Le clap de fin approche pour la maternité de la clinique de L’Union sur la commune de Saint-Jean. Officiellement, à partir du 1er octobre, aucun bébé ne naîtra sur le site. Le groupe Ramsay, propriétaire de la clinique, transfère l’activité sur son autre établissement, la clinique Croix du Sud à Quint-Fonsegrives, située à quelques kilomètres.
Des césariennes et quelques déclenchements d’accouchements sont programmés pour ce début de semaine. Les derniers avant la fermeture du bloc obstétrical. Dans les rangs des professionnelles de santé, l’émotion est palpable. « Nous sommes à fleur de peau, c’est trop dur pour nous et ça se ressent jusque dans notre vie personnelle », témoigne une salariée qui redoute les prochains jours, ses derniers dans la structure. « La néonatologie est vide, on ne prend plus de bébé. Le dernier est parti la semaine dernière », confie-t-elle.
« Un flou artistique savamment entretenu »
Dans moins de trois semaines, 21 sages-femmes, puéricultrices et auxiliaires de puériculture intégreront l’équipe de la maternité de la clinique Croix du Sud. Un accord de transfert est encore en cours de négociation. « Mais, pour l’instant, tout se passe dans un flou artistique savamment entretenu », indique Sylvain Castella, représentant du personnel, élu au CSE (Comité social et économique) de la clinique de L’Union pour le syndicat Sud. « Les relations se tendent.
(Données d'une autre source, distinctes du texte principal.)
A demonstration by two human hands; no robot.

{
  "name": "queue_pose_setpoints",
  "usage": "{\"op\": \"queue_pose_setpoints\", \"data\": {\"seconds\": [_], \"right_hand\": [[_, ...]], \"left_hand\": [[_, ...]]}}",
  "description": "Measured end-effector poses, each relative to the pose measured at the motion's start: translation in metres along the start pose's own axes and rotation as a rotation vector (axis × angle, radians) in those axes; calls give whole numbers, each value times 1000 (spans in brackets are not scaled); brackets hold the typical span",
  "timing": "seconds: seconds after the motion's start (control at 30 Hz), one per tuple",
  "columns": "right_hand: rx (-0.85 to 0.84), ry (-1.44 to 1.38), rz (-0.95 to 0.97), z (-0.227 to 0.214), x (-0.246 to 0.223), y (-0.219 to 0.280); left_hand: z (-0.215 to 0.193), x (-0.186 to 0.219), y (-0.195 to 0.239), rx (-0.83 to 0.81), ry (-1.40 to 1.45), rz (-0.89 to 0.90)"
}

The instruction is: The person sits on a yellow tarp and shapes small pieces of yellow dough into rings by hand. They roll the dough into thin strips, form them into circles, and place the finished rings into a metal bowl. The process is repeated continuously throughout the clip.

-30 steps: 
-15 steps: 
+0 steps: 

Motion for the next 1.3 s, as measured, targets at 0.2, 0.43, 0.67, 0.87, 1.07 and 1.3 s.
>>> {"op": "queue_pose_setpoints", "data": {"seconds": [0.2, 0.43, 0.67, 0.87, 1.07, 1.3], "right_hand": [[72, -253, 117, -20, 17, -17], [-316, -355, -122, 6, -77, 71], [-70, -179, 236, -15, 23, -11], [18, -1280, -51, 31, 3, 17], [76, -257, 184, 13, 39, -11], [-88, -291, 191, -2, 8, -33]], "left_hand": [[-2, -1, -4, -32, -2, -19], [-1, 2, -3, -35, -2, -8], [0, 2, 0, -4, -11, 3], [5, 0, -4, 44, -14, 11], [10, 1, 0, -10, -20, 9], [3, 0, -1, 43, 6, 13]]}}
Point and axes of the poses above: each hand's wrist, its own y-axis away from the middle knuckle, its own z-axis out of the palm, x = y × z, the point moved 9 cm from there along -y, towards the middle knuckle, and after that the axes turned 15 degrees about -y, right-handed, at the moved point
Les salariées sont exaspérées de ne pas avoir de réponses aux mêmes questions qu’elles posent depuis des mois ». Dès l’annonce du transfert d’activité, au printemps, la direction de Ramsay avait assuré aux équipes le maintien de leur contrat de travail, de leur rémunération et de leur ancienneté.
Mais les salariées manifestent leur inquiétude, notamment sur le volet organisationnel. Lors d’une réunion, qui s’est tenue jeudi avec la direction des ressources humaines, les professionnelles de santé ont fait savoir qu’elles refusaient les nouveaux plannings jusqu’au mois de décembre.
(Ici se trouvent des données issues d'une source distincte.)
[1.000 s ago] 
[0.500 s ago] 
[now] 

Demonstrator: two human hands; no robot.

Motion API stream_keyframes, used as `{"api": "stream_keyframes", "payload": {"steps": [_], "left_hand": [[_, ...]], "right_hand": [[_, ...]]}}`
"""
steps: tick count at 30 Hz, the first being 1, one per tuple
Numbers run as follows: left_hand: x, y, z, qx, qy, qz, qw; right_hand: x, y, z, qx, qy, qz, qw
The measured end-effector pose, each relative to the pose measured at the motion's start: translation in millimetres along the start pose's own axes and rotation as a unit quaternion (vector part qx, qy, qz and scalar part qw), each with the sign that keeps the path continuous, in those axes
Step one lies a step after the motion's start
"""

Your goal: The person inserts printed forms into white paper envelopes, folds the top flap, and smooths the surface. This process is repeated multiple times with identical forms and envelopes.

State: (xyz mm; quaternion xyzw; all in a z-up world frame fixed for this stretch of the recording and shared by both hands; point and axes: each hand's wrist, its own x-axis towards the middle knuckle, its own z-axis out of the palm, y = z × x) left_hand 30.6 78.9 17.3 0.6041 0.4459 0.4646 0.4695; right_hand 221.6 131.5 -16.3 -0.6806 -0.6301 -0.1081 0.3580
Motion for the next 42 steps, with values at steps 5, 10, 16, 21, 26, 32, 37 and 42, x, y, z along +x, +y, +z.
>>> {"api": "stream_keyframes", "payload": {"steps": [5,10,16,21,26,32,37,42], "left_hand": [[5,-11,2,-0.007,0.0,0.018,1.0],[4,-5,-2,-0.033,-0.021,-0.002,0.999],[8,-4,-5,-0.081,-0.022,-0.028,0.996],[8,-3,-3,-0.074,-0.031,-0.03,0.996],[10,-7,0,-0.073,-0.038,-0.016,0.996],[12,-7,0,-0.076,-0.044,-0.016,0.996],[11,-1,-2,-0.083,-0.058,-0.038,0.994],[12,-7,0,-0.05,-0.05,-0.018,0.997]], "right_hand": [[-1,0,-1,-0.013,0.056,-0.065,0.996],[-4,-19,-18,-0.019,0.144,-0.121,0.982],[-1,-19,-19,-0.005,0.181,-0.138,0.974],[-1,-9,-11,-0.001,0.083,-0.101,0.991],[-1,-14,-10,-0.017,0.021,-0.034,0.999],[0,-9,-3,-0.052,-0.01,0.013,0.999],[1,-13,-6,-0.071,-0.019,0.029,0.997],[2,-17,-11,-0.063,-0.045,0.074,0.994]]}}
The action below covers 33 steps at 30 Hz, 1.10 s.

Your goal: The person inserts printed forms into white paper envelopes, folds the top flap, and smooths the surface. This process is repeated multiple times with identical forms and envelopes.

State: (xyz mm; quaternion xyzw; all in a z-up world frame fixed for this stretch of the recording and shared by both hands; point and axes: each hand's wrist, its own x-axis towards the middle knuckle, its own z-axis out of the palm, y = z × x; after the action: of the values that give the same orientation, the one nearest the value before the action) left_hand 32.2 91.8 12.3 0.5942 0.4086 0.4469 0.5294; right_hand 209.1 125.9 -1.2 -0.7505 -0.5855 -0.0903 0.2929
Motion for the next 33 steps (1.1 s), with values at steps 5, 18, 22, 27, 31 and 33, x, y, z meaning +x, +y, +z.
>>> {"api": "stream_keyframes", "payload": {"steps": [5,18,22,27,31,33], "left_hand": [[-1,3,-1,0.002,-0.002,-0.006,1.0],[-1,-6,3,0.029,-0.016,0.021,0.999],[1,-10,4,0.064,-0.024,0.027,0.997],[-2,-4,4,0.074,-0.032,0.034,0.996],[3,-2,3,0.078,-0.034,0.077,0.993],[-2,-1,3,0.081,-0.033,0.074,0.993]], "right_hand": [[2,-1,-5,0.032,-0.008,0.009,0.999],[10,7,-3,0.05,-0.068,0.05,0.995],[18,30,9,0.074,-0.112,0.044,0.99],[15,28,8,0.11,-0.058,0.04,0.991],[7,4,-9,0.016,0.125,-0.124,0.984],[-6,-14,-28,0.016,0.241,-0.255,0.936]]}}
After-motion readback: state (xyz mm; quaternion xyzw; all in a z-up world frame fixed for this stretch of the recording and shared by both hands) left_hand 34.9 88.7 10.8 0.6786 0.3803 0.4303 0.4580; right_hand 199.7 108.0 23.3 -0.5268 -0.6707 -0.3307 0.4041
« Des grilles complètement fantaisistes »
« On nous a transmis des grilles complètement fantaisistes, parfois il n’y avait même pas assez d’heures pour faire un temps plein. On nous a aussi indiqué qu’il faudrait revoir nos congés de Noël parce que ça ne passerait pas. Hors de question, ces congés ont été validés il y a plus de deux mois, ils n’ont qu’à faire appel à de l’intérim. Cette situation est très inconfortable à vivre », peste une puéricultrice.
La fermeture de la maternité de la clinique de L’Union intervient quelques semaines après celle de la clinique d’Occitanie, à Muret. La première avait enregistré 596 naissances en 2025, la seconde 160. Au 1er octobre, le département de la Haute-Garonne fonctionnera avec six maternités : le centre hospitalier Comminges Pyrénées à Saint-Gaudens, la clinique Croix du Sud à Quint-Fonsegrives, l’hôpital Joseph Ducuing, la clinique Rive Gauche et la clinique Ambroise Paré à Toulouse ainsi que l’hôpital Paule-de-Viguier du CHU de Toulouse, seule maternité de niveau 3 en Occitanie ouest.